The output has to be the full set of records, reproduced exactly, minus any picture.

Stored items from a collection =
:::::
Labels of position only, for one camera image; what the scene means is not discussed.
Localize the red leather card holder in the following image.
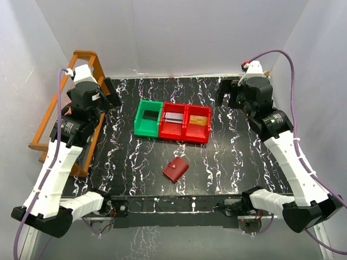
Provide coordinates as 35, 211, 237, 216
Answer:
163, 157, 189, 183

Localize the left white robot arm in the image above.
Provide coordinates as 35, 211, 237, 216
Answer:
11, 64, 120, 238

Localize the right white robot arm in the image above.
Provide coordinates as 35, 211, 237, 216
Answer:
216, 61, 343, 233

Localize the orange card in bin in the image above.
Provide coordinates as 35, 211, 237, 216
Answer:
189, 115, 208, 126

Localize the grey striped card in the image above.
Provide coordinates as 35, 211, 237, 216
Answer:
164, 112, 184, 124

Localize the green plastic bin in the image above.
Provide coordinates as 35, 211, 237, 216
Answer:
134, 100, 163, 138

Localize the red bin right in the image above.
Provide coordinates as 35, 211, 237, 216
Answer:
185, 105, 211, 144

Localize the red bin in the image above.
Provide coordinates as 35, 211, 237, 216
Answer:
158, 102, 187, 141
185, 105, 211, 144

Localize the red bin left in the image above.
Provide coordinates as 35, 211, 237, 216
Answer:
158, 102, 187, 141

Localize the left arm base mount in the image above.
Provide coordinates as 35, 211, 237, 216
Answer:
81, 200, 128, 238

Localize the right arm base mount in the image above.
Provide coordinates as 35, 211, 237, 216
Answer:
215, 199, 274, 236
:::::
EXERCISE RESULT =
Labels of position only, for one camera image; what the scene means is not discussed.
Localize the red leather card holder in the following image.
Provide coordinates as 35, 211, 237, 216
Answer:
163, 157, 189, 183

Localize the left white robot arm in the image above.
Provide coordinates as 35, 211, 237, 216
Answer:
11, 64, 120, 238

Localize the right white robot arm in the image above.
Provide coordinates as 35, 211, 237, 216
Answer:
216, 61, 343, 233

Localize the orange card in bin in the image above.
Provide coordinates as 35, 211, 237, 216
Answer:
189, 115, 208, 126

Localize the grey striped card in the image above.
Provide coordinates as 35, 211, 237, 216
Answer:
164, 112, 184, 124

Localize the green plastic bin in the image above.
Provide coordinates as 35, 211, 237, 216
Answer:
134, 100, 163, 138

Localize the red bin right in the image above.
Provide coordinates as 35, 211, 237, 216
Answer:
185, 105, 211, 144

Localize the red bin in the image above.
Provide coordinates as 35, 211, 237, 216
Answer:
158, 102, 187, 141
185, 105, 211, 144

Localize the red bin left in the image above.
Provide coordinates as 35, 211, 237, 216
Answer:
158, 102, 187, 141

Localize the left arm base mount in the image above.
Provide coordinates as 35, 211, 237, 216
Answer:
81, 200, 128, 238

Localize the right arm base mount in the image above.
Provide coordinates as 35, 211, 237, 216
Answer:
215, 199, 274, 236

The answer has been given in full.